Climate policy belongs on a different line of the bill, in any case. State Renewable Portfolio Standards (RPS), federal tax credits (ITC, PTC), the EPA Power Plant GHG Rule, IRA grants and the regulated delivery utility's Integrated Resource Plan all act on different layers from the wholesale energy auction. They reinforce or undermine the market signal; they do not replace it.
Read this guide as a state-by-state empirical answer to the question "did deregulation help or hurt the energy transition", with the data, not the slogans.
Three market-design mechanisms decide which clean tech actually gets built.
Wholesale-market revenue is what makes the financing model work for a new wind, solar or battery project. Three design choices in particular drive the outcome.
Energy-only vs capacity
ERCOT is energy-only: no capacity payment, scarcity prices up to $5,000/MWh under RTC+B. This rewards fast-cycling assets (batteries, wind) that can respond to scarcity. PJM, ISO-NE, NYISO pay capacity for being available 3 years out, which favors firm always-on resources (gas, nuclear) and dampens scarcity revenue.
Capacity accreditation
How much capacity payment does an intermittent resource earn per MW of nameplate? PJM's stricter Effective Load Carrying Capability rules (post-2024) credit a solar plant at ~15-20% of nameplate, a battery at ~50-60% depending on duration. That penalizes solar more than gas. CAISO uses similar but slightly more generous methods.
Interconnection queue
All ISOs have multi-year backlogs of generators waiting for transmission studies before they can connect. PJM's 2023 queue reform helped; CAISO and MISO queues remain bottlenecks. ERCOT's simpler queue process is part of why Texas can install 5-10 GW of new renewable + battery capacity per year. Source: ERCOT generator resources.
The detail that surprises most readers. Climate-policy riders (RPS targets, IRA grants, the EPA GHG rule) live on the regulated delivery line of your bill or on the federal balance sheet, not inside the wholesale auction. The wholesale auction's only job is to clear supply against demand at the lowest cost. Whether that supply ends up being green or fossil is a function of which technology can profitably bid into the auction's specific design. ERCOT's scarcity-revenue design happens to be very kind to batteries and wind. PJM's capacity-payment design happens to be kinder to gas. Neither is a climate policy on its own.
Installed clean capacity by state and wholesale market.
Verified against EIA Form 860 (most recent vintage), NREL ATB and ISO/RTO data, May 2026. Numbers rounded to the nearest GW.

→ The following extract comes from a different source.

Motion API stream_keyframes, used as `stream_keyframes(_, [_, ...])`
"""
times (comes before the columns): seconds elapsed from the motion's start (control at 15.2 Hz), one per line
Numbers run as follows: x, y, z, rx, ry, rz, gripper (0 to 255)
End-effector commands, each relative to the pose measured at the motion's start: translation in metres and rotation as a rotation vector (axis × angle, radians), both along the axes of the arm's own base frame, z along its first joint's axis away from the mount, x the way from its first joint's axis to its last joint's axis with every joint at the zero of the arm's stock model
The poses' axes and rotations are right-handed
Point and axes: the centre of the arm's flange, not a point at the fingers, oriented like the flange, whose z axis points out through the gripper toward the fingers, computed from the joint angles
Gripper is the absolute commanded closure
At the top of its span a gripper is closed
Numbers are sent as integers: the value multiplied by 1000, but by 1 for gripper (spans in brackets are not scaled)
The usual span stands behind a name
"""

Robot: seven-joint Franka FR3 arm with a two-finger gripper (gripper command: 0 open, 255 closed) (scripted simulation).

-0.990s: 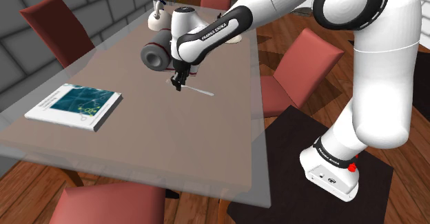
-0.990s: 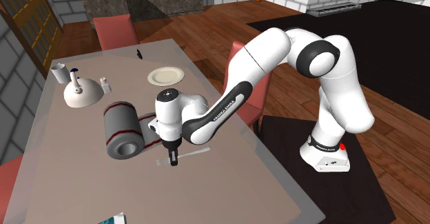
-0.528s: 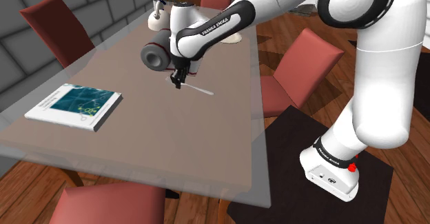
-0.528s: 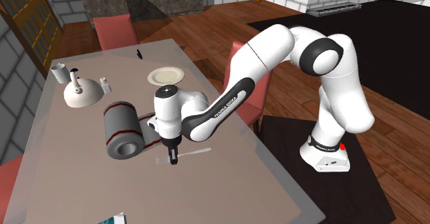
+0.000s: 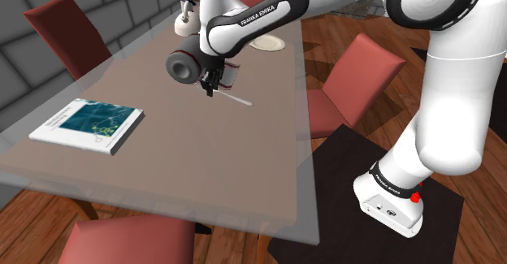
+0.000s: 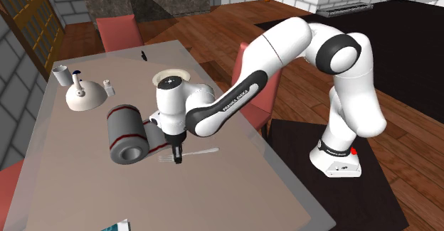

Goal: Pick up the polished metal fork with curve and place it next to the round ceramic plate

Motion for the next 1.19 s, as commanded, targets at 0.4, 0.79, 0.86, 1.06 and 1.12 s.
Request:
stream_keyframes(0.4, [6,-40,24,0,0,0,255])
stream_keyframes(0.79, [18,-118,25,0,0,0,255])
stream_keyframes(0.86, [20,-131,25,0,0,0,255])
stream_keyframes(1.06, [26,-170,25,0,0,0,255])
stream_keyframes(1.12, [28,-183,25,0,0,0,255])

| State | Market | Wind | Solar | Battery | Why |
|---|---|---|---|---|---|
| Texas | ERCOT (deregulated, energy-only) | ~40 GW | ~25 GW | ~10 GW | Energy-only market + CREZ transmission + ITC/PTC |
| California | CAISO (no real residential choice) | ~6 GW | ~45 GW | ~13 GW | RPS + IRA + duck curve drove battery boom |
| Iowa | MISO (regulated) | ~13 GW | ~1 GW | <1 GW | Wind-heavy MidAmerican Energy IRP + federal PTC |
| Oklahoma | SPP (regulated) | ~12 GW | ~1 GW | <1 GW | Wind resource + federal PTC; minimal state policy |
| New York | NYISO (deregulated) | ~2 GW | ~6 GW | ~1 GW | CLCPA targets + offshore wind in development |
| West Virginia | PJM (regulated) | ~1 GW | <1 GW | ~0 GW | Coal-heavy IRPs, weak state policy |
| Washington | No RTO (regulated) | ~3 GW | ~1 GW | <1 GW | Already 70%+ hydro; small need for new clean |
! Wind, solar, battery are not interchangeable
A megawatt of wind, solar and battery do very different things on the grid. Wind is variable, peaks at night and in winter, and pairs naturally with summer-peak gas. Solar peaks at midday and creates the "duck curve" that requires evening ramp. A battery shifts solar from midday to evening or charges off cheap renewables and discharges during scarcity. So a state with high installed solar AND high battery is far cleaner in practice than a state with the same nameplate solar alone. ERCOT and CAISO both fit this pattern. PJM and the Southeast do not yet.
What deregulation actually changed on the environment scoreboard.
Four documented effects, two positive and two negative. None can be evaluated honestly without naming both sides.
+ Faster coal retirement
In competitive wholesale markets, coal plants face the same merit-order test as everyone else and lose to cheaper shale gas through the 2010s. PJM, MISO, ERCOT have retired ~140 GW of coal since 2010. Regulated states often kept coal running through the same period because the IRP process valued fuel diversity over short-run economics.
+ Renewable buildout where market design suits
ERCOT and CAISO have absorbed wind, solar and battery additions at a pace no regulated grid has matched. Federal PTC/ITC + IRA created the financing; open-access transmission + scarcity-priced energy markets created the revenue stack. Texas, the deregulated capital of US energy, is also the wind and battery capital.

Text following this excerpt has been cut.